Aim of the task
This calls for a verbatim copy of all the data, with no images carried over.

Records for the exercise
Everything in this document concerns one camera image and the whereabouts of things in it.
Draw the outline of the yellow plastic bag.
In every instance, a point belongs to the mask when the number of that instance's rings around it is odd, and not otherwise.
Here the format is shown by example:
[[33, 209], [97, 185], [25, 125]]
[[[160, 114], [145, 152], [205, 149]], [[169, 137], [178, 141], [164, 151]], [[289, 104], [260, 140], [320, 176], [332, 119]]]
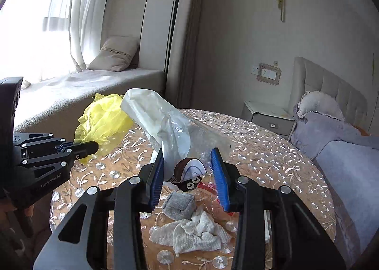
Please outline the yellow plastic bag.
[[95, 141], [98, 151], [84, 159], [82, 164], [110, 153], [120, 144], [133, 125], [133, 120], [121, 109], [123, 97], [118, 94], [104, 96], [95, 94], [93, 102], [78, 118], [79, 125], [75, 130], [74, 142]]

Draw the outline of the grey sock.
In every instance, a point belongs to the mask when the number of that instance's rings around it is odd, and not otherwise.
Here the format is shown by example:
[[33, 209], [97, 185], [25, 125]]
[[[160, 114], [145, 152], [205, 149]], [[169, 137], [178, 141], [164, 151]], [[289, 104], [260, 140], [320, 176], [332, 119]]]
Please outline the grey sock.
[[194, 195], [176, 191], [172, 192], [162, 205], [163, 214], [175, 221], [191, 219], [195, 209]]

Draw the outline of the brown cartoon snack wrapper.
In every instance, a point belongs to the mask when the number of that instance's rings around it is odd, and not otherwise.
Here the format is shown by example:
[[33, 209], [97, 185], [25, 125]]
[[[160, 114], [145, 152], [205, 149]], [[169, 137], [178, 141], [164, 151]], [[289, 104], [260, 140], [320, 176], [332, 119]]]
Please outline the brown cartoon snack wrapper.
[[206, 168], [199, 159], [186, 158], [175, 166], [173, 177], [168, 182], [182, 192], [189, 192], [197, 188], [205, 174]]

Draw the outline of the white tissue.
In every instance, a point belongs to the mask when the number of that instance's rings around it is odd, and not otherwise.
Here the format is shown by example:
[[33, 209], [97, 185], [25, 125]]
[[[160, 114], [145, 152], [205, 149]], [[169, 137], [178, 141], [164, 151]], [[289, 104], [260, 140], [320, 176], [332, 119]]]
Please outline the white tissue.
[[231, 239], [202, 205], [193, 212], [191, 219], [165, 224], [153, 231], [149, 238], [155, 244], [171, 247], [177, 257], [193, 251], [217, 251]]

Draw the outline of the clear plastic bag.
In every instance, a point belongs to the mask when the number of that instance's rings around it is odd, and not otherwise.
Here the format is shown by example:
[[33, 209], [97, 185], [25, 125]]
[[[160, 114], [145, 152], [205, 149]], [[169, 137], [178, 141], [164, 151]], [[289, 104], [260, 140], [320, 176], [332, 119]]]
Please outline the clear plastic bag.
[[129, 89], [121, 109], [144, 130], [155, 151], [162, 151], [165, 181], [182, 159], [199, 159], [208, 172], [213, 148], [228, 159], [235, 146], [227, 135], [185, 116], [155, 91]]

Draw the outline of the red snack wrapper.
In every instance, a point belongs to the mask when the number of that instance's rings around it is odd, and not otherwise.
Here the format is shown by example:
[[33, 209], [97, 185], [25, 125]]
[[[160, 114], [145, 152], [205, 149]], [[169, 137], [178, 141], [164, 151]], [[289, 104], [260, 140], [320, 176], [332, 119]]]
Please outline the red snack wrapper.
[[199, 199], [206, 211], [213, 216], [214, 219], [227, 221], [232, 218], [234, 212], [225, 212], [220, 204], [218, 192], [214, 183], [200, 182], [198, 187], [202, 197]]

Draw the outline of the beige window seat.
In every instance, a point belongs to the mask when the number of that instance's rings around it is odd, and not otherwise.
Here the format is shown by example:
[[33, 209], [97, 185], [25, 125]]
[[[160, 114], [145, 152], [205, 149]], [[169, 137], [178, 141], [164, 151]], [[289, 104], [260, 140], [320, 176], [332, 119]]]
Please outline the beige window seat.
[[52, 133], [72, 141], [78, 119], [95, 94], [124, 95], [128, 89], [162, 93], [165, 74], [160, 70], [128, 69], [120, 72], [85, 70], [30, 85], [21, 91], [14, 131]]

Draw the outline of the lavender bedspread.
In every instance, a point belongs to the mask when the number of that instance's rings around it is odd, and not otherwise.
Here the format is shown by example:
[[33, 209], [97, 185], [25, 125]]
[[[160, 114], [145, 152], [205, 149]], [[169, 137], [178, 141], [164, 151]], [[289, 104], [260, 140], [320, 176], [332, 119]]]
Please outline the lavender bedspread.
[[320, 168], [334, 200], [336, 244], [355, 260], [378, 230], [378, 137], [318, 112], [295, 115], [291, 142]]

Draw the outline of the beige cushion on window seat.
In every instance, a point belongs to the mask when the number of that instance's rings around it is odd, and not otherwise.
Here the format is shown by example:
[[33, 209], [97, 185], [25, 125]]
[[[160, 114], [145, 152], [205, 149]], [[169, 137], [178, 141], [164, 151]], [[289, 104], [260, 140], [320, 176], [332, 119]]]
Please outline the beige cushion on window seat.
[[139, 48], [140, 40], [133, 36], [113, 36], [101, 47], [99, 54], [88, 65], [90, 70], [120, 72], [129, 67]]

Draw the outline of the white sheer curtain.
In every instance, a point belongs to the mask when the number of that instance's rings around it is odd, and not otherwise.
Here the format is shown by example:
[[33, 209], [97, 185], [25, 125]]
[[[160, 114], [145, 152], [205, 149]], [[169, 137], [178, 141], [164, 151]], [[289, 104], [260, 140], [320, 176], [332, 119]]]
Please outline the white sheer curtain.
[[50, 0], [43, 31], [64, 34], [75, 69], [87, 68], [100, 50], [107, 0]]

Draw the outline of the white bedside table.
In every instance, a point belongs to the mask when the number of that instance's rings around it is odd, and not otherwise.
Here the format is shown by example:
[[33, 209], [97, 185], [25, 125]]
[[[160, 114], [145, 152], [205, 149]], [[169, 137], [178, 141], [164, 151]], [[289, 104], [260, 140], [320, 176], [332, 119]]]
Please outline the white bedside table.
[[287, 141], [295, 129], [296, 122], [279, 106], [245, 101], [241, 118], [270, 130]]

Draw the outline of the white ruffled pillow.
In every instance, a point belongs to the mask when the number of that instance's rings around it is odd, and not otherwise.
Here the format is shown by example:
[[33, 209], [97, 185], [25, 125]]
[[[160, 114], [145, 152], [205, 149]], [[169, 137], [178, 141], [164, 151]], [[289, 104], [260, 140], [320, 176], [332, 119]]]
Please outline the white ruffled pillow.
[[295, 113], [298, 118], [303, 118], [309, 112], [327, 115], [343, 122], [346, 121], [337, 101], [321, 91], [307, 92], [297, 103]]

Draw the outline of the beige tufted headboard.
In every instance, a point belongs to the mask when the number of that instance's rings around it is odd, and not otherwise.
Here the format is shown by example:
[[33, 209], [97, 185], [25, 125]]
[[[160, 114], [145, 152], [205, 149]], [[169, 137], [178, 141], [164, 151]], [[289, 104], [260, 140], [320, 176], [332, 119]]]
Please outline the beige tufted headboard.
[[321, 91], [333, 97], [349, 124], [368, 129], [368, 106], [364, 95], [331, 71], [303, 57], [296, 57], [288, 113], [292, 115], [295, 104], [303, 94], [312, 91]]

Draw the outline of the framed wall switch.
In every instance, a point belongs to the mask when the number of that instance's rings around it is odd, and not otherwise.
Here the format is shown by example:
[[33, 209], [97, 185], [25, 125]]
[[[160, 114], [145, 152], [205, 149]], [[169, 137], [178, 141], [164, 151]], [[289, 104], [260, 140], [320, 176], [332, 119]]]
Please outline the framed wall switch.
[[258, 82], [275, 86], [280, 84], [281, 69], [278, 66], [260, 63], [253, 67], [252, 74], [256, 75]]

Reply to the exercise
Everything in this document concerns one camera image and the whereabouts of things in it.
Draw the outline of the yellow plastic bag.
In every instance, a point belongs to the mask when the number of that instance's rings around it is odd, and not otherwise.
Here the format is shown by example:
[[33, 209], [97, 185], [25, 125]]
[[[160, 114], [145, 152], [205, 149]], [[169, 137], [178, 141], [164, 151]], [[289, 104], [260, 140], [320, 176], [332, 119]]]
Please outline the yellow plastic bag.
[[95, 141], [98, 151], [84, 159], [82, 164], [110, 153], [120, 144], [133, 125], [133, 120], [121, 109], [123, 97], [118, 94], [104, 96], [95, 94], [93, 102], [78, 118], [79, 125], [75, 130], [74, 142]]

Draw the outline of the grey sock.
In every instance, a point belongs to the mask when the number of that instance's rings around it is odd, and not otherwise.
Here the format is shown by example:
[[33, 209], [97, 185], [25, 125]]
[[[160, 114], [145, 152], [205, 149]], [[169, 137], [178, 141], [164, 151]], [[289, 104], [260, 140], [320, 176], [332, 119]]]
Please outline the grey sock.
[[194, 195], [176, 191], [172, 192], [162, 205], [163, 214], [175, 221], [191, 219], [195, 209]]

Draw the outline of the brown cartoon snack wrapper.
In every instance, a point belongs to the mask when the number of that instance's rings around it is odd, and not otherwise.
Here the format is shown by example:
[[33, 209], [97, 185], [25, 125]]
[[[160, 114], [145, 152], [205, 149]], [[169, 137], [178, 141], [164, 151]], [[289, 104], [260, 140], [320, 176], [332, 119]]]
Please outline the brown cartoon snack wrapper.
[[206, 168], [199, 159], [186, 158], [175, 166], [173, 177], [168, 182], [182, 192], [189, 192], [197, 188], [205, 174]]

Draw the outline of the white tissue.
In every instance, a point belongs to the mask when the number of that instance's rings around it is odd, and not otherwise.
Here the format is shown by example:
[[33, 209], [97, 185], [25, 125]]
[[[160, 114], [145, 152], [205, 149]], [[169, 137], [178, 141], [164, 151]], [[289, 104], [260, 140], [320, 176], [332, 119]]]
Please outline the white tissue.
[[231, 239], [202, 205], [193, 212], [191, 219], [165, 224], [153, 231], [149, 238], [155, 244], [171, 247], [177, 257], [193, 251], [217, 251]]

Draw the outline of the clear plastic bag.
In every instance, a point belongs to the mask when the number of that instance's rings around it is odd, and not otherwise.
Here the format is shown by example:
[[33, 209], [97, 185], [25, 125]]
[[[160, 114], [145, 152], [205, 149]], [[169, 137], [178, 141], [164, 151]], [[289, 104], [260, 140], [320, 176], [332, 119]]]
Please outline the clear plastic bag.
[[129, 89], [121, 109], [144, 130], [155, 151], [162, 151], [165, 181], [182, 159], [199, 159], [208, 172], [213, 148], [228, 159], [235, 146], [227, 135], [185, 116], [155, 91]]

Draw the outline of the red snack wrapper.
In every instance, a point belongs to the mask when the number of that instance's rings around it is odd, and not otherwise.
Here the format is shown by example:
[[33, 209], [97, 185], [25, 125]]
[[[160, 114], [145, 152], [205, 149]], [[169, 137], [178, 141], [164, 151]], [[289, 104], [260, 140], [320, 176], [332, 119]]]
Please outline the red snack wrapper.
[[199, 199], [206, 211], [213, 216], [214, 219], [227, 221], [232, 218], [234, 212], [225, 212], [220, 204], [218, 192], [214, 183], [200, 182], [198, 187], [202, 197]]

Draw the outline of the beige window seat.
In every instance, a point belongs to the mask when the number of that instance's rings around it is odd, and not otherwise.
Here the format is shown by example:
[[33, 209], [97, 185], [25, 125]]
[[[160, 114], [145, 152], [205, 149]], [[169, 137], [178, 141], [164, 151]], [[289, 104], [260, 140], [320, 176], [332, 119]]]
Please outline the beige window seat.
[[52, 133], [72, 141], [78, 119], [95, 94], [124, 95], [128, 89], [162, 93], [165, 74], [160, 70], [128, 69], [120, 72], [85, 70], [30, 85], [21, 91], [14, 131]]

Draw the outline of the lavender bedspread.
In every instance, a point belongs to the mask when the number of that instance's rings around it is odd, and not otherwise.
Here the format is shown by example:
[[33, 209], [97, 185], [25, 125]]
[[[160, 114], [145, 152], [205, 149]], [[169, 137], [178, 141], [164, 151]], [[289, 104], [260, 140], [320, 176], [332, 119]]]
Please outline the lavender bedspread.
[[320, 168], [334, 200], [336, 244], [355, 260], [378, 230], [378, 137], [318, 112], [295, 115], [291, 142]]

Draw the outline of the beige cushion on window seat.
In every instance, a point belongs to the mask when the number of that instance's rings around it is odd, and not otherwise.
Here the format is shown by example:
[[33, 209], [97, 185], [25, 125]]
[[[160, 114], [145, 152], [205, 149]], [[169, 137], [178, 141], [164, 151]], [[289, 104], [260, 140], [320, 176], [332, 119]]]
Please outline the beige cushion on window seat.
[[139, 48], [140, 40], [133, 36], [113, 36], [101, 47], [99, 54], [88, 65], [90, 70], [120, 72], [129, 67]]

Draw the outline of the white sheer curtain.
In every instance, a point belongs to the mask when the number of that instance's rings around it is odd, and not otherwise.
Here the format is shown by example:
[[33, 209], [97, 185], [25, 125]]
[[[160, 114], [145, 152], [205, 149]], [[169, 137], [178, 141], [164, 151]], [[289, 104], [260, 140], [320, 176], [332, 119]]]
Please outline the white sheer curtain.
[[50, 0], [43, 31], [64, 34], [75, 69], [87, 68], [100, 50], [107, 0]]

Draw the outline of the white bedside table.
In every instance, a point belongs to the mask when the number of that instance's rings around it is odd, and not otherwise.
Here the format is shown by example:
[[33, 209], [97, 185], [25, 125]]
[[[160, 114], [145, 152], [205, 149]], [[169, 137], [178, 141], [164, 151]], [[289, 104], [260, 140], [320, 176], [332, 119]]]
Please outline the white bedside table.
[[287, 141], [295, 129], [296, 122], [279, 106], [245, 101], [241, 118], [270, 130]]

Draw the outline of the white ruffled pillow.
In every instance, a point belongs to the mask when the number of that instance's rings around it is odd, and not otherwise.
Here the format is shown by example:
[[33, 209], [97, 185], [25, 125]]
[[[160, 114], [145, 152], [205, 149]], [[169, 137], [178, 141], [164, 151]], [[289, 104], [260, 140], [320, 176], [332, 119]]]
Please outline the white ruffled pillow.
[[295, 113], [298, 118], [303, 118], [309, 112], [327, 115], [343, 122], [346, 121], [337, 101], [321, 91], [307, 92], [297, 103]]

Draw the outline of the beige tufted headboard.
In every instance, a point belongs to the mask when the number of that instance's rings around it is odd, and not otherwise.
Here the format is shown by example:
[[33, 209], [97, 185], [25, 125]]
[[[160, 114], [145, 152], [205, 149]], [[169, 137], [178, 141], [164, 151]], [[289, 104], [260, 140], [320, 176], [332, 119]]]
Please outline the beige tufted headboard.
[[321, 91], [333, 97], [349, 124], [368, 129], [368, 106], [364, 95], [331, 71], [303, 57], [296, 57], [288, 113], [292, 115], [295, 104], [303, 94], [312, 91]]

Draw the outline of the framed wall switch.
In every instance, a point belongs to the mask when the number of that instance's rings around it is odd, and not otherwise.
Here the format is shown by example:
[[33, 209], [97, 185], [25, 125]]
[[[160, 114], [145, 152], [205, 149]], [[169, 137], [178, 141], [164, 151]], [[289, 104], [260, 140], [320, 176], [332, 119]]]
Please outline the framed wall switch.
[[258, 82], [275, 86], [280, 84], [281, 69], [278, 66], [260, 63], [253, 67], [252, 74], [256, 75]]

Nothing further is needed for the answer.